What causes Carpal Tunnel Syndrome (CTS) and who gets it?
Carpal Tunnel Syndrome (CTS), the most common repetitive-stress injury affects millions of people a year. It is a manifestation of nerve and tissue damage caused by fast, forceful and seemingly harmless repetitive wrist and hand motions. Carpal Tunnel Syndrome is one of the most widespread occupational health problems we face today. With our growing reliance on computers there seems to be no end in sight. Pressure on the median nerve is responsible of carpal tunnel syndrome and the pain associated with it. The median nerve is responsible for neural impulses to the thumb, index finger, middle finger and 1/2 of the ring finger as well as part of the palm.
Pressure on the median nerve can be caused by an injury or sustained use from common activities like typing, chopping, hammering, or pushing. njury often occurs in production and manufacturing workplaces. Common repetitive activities that cause CTS include cutting meat, dressing poultry, assembling auto-mobiles, and secrateral or office work. CTS frequently causes temporary or permanent disability, imposing substantial costs on employers. Carpal Tunnel Syndrome costs GM an estimated $250 million per year, including worker compensation payments.
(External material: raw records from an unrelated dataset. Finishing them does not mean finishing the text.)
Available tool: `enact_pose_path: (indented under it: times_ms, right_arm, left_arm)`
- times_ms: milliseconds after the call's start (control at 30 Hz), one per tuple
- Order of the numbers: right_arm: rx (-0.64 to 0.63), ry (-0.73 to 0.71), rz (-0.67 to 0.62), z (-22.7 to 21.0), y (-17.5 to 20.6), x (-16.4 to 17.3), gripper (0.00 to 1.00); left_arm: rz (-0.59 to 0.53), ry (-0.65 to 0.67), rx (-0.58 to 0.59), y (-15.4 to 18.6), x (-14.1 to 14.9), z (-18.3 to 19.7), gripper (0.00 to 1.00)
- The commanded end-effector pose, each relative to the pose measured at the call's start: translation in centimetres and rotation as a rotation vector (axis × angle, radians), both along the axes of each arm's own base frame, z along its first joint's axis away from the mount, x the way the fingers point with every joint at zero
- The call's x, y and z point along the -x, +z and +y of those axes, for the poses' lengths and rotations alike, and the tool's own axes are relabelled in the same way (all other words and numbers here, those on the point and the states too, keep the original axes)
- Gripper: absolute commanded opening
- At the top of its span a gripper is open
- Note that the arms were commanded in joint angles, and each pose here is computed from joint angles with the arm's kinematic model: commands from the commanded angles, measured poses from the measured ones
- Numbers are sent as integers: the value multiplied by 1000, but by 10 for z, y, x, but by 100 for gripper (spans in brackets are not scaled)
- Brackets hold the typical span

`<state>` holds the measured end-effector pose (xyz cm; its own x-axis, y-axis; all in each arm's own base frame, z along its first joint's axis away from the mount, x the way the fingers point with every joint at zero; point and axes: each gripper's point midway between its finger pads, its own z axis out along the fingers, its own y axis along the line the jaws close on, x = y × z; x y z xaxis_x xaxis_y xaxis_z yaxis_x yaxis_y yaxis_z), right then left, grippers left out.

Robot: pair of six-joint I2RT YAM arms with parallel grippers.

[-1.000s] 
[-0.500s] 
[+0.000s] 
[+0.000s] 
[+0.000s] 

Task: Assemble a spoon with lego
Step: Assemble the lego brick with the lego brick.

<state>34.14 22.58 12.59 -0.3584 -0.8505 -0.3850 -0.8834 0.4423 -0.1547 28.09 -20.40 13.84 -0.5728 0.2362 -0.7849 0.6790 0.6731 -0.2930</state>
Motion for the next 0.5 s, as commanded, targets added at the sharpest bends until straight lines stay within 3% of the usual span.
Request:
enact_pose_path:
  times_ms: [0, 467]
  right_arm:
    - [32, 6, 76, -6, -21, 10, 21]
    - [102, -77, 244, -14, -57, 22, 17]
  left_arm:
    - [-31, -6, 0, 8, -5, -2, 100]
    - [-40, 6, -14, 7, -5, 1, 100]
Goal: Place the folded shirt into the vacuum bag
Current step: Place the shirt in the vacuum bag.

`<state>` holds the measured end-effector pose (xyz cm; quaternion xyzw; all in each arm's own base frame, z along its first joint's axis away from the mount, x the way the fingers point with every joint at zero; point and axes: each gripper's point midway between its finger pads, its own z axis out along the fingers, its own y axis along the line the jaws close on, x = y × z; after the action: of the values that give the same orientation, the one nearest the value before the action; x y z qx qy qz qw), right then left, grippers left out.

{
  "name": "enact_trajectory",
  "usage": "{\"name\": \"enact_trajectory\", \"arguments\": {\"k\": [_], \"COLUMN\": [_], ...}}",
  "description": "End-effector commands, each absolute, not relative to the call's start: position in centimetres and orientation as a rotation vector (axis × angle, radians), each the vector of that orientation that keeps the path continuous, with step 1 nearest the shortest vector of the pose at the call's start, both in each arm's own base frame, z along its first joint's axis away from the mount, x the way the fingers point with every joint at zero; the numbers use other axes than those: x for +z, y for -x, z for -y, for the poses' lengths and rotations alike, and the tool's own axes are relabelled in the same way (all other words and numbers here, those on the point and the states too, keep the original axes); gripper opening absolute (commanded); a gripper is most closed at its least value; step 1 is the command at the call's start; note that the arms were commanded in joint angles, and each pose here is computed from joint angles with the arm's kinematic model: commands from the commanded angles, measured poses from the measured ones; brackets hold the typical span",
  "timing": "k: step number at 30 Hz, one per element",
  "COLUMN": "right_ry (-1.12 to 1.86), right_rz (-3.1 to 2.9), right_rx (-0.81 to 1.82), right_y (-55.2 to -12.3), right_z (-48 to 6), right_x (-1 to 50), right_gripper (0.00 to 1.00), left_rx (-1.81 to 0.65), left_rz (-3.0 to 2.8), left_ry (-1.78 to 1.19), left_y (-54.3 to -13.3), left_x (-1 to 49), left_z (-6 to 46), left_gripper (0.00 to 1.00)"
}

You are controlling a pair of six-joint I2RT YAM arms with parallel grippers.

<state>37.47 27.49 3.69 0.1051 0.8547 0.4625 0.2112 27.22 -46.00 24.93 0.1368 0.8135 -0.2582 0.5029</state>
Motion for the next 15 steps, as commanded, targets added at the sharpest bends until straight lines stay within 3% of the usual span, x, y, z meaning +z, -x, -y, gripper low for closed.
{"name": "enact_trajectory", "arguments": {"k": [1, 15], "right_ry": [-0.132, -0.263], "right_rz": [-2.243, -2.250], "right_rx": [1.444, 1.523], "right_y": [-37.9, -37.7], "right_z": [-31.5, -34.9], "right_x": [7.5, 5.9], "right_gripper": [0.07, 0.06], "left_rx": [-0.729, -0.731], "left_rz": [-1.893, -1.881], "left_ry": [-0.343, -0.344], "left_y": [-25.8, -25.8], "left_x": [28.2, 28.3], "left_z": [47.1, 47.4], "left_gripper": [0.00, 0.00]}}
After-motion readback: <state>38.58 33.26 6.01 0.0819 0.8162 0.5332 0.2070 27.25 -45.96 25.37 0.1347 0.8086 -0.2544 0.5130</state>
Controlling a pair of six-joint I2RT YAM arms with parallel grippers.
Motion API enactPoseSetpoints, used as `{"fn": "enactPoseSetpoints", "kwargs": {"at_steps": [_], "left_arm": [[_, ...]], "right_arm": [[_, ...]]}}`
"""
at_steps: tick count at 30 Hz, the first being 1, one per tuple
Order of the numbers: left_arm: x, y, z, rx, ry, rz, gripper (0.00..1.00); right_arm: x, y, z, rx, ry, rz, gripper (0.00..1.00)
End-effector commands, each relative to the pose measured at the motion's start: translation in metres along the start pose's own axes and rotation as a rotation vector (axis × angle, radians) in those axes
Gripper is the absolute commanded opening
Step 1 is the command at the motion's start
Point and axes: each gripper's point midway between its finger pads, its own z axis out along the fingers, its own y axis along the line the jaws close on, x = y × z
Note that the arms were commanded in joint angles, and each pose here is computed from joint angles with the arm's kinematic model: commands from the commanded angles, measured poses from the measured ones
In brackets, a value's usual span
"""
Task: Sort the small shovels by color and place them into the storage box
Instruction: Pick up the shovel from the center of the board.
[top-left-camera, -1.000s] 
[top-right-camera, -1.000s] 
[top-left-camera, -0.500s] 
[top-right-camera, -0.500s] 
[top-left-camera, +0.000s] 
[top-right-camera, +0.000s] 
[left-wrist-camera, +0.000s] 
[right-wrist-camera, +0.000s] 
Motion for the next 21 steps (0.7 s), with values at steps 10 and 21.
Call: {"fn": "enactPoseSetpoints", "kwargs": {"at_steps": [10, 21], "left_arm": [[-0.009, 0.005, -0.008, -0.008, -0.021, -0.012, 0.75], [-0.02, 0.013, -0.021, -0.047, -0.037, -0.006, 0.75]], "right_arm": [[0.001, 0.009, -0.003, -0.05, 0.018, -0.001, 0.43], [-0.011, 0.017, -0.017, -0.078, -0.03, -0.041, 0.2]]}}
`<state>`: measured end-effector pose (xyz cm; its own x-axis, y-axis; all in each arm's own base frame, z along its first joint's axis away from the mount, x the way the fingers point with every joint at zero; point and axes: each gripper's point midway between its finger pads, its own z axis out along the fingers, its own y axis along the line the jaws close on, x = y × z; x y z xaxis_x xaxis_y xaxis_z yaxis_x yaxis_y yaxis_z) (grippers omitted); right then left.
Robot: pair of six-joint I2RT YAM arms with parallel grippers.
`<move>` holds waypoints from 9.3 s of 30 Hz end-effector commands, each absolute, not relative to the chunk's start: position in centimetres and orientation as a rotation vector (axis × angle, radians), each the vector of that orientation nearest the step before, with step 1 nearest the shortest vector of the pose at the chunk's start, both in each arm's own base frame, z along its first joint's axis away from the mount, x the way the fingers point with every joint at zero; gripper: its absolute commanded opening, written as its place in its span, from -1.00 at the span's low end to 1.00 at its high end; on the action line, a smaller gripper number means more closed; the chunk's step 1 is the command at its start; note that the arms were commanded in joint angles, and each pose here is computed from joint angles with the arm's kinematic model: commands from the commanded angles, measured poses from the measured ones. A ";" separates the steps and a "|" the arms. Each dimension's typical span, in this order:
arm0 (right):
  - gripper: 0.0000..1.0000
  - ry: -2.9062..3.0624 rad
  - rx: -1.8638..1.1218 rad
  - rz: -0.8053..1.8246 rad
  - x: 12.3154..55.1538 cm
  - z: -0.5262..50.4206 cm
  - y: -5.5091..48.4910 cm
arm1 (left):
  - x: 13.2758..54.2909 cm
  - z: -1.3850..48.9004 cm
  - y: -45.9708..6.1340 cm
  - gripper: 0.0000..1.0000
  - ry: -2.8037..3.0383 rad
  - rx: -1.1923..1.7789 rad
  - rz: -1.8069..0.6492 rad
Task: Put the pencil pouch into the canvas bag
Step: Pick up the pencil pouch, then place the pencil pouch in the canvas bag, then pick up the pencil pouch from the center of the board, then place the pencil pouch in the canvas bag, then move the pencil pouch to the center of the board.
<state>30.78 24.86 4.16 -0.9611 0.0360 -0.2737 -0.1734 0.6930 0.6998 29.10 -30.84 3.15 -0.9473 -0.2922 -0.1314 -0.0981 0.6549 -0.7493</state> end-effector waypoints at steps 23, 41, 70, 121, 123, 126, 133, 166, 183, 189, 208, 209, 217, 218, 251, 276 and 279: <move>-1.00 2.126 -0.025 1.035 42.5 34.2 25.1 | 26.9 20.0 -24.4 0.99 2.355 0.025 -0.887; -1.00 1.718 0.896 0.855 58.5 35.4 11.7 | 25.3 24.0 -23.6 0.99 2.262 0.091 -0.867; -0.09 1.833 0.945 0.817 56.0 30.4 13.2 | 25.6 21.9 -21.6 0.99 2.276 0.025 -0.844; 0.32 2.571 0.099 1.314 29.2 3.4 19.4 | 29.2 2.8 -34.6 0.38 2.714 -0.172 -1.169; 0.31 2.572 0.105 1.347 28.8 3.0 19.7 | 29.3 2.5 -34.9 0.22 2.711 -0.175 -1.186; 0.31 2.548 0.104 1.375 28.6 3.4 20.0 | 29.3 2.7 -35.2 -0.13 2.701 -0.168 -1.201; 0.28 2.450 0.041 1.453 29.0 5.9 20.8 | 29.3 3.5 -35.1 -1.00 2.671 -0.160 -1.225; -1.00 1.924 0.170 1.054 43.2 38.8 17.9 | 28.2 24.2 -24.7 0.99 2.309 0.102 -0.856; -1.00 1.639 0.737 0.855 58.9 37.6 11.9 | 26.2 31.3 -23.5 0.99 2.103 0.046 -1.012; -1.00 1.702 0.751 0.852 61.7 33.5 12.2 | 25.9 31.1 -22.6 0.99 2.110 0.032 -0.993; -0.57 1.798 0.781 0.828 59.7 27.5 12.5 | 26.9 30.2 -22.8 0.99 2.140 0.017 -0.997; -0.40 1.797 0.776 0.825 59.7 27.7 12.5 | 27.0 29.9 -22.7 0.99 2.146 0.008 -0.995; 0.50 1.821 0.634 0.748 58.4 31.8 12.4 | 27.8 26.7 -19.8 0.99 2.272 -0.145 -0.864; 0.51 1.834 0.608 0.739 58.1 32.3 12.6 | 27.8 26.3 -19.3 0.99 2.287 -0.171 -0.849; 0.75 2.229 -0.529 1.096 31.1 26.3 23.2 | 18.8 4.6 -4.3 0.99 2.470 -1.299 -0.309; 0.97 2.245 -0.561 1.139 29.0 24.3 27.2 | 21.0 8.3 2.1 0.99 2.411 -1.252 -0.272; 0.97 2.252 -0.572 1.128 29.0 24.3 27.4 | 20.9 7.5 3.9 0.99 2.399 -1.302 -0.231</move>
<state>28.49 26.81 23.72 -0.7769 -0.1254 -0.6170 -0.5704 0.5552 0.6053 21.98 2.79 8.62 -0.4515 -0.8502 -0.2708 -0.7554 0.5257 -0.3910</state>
Carpal Tunnel Syndrome Symptoms
Carpal Tunnel Syndrome has a wide range of symptoms including burning pain, numbness, and tingling in the wrist, hands, and fingers as well as weakness, or loss of grip strength. Loss of sleep, due to discomfort, are often a result of Carpal Tunnel Syndrome. At the onset of CTS you may feel a shooting pain in the shoulders, and tenderness, swelling, tingling and burning in the fingers and hands. As CTS progresses, these symtoms become so acute and that an afflicted person no longer can perform the simplest of tasks, such as grasping objects.
The longer the swelling compresses or pinches the median nerve, the greater the chance that some of the nerve cells will die. When enough nerve cells die, hand muscles deteriorate and lose their ability to grip. CTS sufferers may become permanently disabled if they ignore the symptoms. Atrophy (shrinking and weakness) to some of the muscles in the hand is a long-term result of untreated Carpal Tunnel Syndrome.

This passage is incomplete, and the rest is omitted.